## Raw data
···

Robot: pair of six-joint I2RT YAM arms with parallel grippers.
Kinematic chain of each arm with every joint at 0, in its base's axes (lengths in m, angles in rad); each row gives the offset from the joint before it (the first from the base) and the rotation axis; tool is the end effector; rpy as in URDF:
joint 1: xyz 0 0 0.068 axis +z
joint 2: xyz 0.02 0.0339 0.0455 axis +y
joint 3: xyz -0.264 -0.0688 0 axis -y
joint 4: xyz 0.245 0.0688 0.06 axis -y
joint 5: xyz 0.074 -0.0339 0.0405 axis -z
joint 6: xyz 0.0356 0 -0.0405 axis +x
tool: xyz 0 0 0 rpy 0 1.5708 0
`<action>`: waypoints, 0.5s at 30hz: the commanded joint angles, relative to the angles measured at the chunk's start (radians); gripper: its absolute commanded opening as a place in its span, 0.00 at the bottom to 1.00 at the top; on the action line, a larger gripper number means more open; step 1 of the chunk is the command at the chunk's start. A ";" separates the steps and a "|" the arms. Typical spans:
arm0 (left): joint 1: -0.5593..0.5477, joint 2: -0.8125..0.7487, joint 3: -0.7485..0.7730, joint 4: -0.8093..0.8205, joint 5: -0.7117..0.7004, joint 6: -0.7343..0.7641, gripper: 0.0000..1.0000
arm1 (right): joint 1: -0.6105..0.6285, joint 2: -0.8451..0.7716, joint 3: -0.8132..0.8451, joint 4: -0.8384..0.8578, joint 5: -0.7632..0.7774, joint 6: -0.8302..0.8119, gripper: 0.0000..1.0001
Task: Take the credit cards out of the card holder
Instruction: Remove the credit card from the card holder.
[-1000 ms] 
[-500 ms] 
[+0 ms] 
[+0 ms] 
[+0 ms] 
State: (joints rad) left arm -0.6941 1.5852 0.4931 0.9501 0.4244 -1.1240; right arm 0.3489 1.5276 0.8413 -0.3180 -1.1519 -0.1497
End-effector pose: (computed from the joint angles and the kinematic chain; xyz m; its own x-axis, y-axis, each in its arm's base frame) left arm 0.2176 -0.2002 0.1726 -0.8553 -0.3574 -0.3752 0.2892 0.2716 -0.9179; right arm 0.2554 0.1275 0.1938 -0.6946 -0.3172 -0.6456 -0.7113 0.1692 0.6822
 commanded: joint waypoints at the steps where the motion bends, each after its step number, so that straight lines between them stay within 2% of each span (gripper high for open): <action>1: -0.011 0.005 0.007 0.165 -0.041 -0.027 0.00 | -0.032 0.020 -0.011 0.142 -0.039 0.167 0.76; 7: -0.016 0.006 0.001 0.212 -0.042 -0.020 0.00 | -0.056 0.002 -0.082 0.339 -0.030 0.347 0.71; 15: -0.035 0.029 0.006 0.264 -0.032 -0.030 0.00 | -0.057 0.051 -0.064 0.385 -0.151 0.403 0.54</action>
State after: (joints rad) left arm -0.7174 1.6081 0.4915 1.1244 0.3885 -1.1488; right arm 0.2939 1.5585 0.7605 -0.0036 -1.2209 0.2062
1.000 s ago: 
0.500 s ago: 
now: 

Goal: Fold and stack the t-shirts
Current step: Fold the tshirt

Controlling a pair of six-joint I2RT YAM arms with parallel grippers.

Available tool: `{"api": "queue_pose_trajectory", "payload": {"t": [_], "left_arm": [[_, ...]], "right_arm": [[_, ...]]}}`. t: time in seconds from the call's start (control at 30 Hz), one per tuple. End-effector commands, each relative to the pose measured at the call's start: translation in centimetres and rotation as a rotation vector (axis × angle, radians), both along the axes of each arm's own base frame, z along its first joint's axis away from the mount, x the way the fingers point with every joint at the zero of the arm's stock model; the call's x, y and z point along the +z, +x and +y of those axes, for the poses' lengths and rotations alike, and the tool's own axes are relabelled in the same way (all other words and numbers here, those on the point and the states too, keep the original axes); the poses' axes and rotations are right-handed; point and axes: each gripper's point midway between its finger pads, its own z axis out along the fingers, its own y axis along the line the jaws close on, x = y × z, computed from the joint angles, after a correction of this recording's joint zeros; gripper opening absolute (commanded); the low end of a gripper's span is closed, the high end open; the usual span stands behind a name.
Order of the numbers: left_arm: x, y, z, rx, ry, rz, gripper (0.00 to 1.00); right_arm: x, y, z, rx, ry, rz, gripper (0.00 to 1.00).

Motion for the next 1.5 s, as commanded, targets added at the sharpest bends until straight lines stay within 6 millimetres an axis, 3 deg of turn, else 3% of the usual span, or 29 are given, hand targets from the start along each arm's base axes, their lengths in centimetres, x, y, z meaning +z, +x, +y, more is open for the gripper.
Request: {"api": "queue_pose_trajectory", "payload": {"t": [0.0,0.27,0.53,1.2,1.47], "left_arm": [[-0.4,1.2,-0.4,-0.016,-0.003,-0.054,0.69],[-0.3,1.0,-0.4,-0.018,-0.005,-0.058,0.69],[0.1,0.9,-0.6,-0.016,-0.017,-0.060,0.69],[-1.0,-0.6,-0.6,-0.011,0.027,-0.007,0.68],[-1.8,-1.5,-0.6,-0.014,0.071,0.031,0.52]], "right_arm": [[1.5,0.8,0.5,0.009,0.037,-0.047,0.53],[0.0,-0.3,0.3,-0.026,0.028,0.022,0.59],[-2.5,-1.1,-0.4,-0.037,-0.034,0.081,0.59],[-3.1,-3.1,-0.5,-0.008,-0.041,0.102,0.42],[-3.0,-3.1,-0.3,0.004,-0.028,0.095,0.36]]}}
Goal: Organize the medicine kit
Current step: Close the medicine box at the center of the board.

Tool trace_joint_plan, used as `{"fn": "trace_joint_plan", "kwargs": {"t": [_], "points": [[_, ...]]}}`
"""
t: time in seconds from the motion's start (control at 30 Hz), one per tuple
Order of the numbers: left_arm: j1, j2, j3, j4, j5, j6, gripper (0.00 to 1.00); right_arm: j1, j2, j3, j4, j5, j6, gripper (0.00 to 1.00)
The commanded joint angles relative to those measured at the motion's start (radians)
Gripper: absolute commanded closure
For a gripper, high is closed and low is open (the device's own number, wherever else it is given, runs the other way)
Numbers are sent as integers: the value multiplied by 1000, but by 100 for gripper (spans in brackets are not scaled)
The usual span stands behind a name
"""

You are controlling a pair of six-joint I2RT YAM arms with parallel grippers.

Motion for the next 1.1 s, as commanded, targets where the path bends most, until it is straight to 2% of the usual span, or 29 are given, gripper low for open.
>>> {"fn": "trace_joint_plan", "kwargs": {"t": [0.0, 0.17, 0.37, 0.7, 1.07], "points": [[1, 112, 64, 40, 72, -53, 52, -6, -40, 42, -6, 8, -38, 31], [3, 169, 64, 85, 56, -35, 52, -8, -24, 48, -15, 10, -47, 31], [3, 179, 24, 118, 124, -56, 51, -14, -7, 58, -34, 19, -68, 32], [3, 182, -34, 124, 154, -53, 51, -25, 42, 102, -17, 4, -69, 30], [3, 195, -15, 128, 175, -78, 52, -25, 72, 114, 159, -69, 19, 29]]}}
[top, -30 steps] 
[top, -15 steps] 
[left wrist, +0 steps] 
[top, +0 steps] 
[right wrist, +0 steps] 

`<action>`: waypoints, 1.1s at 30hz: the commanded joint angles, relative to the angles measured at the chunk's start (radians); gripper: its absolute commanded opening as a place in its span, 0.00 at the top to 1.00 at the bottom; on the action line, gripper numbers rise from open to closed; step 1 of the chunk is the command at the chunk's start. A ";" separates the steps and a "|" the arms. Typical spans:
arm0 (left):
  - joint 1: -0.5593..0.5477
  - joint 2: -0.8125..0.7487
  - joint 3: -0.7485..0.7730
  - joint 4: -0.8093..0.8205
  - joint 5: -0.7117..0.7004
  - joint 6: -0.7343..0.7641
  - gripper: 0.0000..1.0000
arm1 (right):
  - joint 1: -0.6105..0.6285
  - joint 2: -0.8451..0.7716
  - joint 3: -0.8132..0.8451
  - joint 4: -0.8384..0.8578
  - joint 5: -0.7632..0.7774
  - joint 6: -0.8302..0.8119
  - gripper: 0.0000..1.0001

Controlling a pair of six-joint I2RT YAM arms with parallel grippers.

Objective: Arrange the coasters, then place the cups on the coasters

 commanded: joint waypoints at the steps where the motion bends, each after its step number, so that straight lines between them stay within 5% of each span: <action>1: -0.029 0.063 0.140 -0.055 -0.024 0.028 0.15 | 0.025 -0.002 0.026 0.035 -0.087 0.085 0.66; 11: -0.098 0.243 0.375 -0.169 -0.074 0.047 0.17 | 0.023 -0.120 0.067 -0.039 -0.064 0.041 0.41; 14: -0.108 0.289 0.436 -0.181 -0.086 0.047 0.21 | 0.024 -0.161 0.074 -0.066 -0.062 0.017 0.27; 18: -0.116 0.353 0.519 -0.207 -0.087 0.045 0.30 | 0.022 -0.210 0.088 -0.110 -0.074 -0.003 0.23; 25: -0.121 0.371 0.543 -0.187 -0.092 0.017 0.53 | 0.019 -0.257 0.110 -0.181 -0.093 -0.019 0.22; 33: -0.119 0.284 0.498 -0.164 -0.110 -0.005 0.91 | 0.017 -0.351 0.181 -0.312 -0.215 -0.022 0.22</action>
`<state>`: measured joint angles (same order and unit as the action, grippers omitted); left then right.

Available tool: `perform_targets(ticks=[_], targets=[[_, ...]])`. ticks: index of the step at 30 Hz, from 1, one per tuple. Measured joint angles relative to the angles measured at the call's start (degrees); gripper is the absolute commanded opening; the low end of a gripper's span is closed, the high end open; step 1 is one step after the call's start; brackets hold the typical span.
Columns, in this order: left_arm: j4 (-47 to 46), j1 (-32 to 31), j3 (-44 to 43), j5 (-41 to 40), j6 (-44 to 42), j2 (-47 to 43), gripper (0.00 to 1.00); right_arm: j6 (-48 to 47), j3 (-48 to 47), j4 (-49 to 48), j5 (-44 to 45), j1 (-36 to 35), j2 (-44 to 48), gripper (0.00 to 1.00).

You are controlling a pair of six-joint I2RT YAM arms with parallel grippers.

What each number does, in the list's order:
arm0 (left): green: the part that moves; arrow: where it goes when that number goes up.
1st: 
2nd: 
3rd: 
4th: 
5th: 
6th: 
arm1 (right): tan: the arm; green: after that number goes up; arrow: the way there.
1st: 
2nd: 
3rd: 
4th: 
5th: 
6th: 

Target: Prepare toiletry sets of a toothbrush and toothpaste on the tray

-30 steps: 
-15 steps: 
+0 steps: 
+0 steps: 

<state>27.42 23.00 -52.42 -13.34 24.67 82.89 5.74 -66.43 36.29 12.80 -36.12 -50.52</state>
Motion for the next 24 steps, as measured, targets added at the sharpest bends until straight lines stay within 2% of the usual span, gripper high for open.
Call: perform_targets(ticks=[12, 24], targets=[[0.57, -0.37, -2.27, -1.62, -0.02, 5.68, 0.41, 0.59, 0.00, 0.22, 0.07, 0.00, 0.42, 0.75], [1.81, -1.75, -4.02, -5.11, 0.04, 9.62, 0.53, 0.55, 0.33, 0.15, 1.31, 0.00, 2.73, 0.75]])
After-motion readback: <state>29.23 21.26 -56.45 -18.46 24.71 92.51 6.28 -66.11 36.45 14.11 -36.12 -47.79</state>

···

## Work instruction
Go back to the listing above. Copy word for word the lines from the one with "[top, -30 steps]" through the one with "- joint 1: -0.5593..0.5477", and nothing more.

## Exercise solution
[top, -30 steps] 
[top, -15 steps] 
[left wrist, +0 steps] 
[top, +0 steps] 
[right wrist, +0 steps] 

`<action>`: waypoints, 1.1s at 30hz: the commanded joint angles, relative to the angles measured at the chunk's start (radians); gripper: its absolute commanded opening as a place in its span, 0.00 at the top to 1.00 at the bottom; on the action line, gripper numbers rise from open to closed; step 1 of the chunk is the command at the chunk's start. A ";" separates the steps and a "|" the arms. Typical spans:
arm0 (left):
  - joint 1: -0.5593..0.5477

Nothing further is required by the exercise.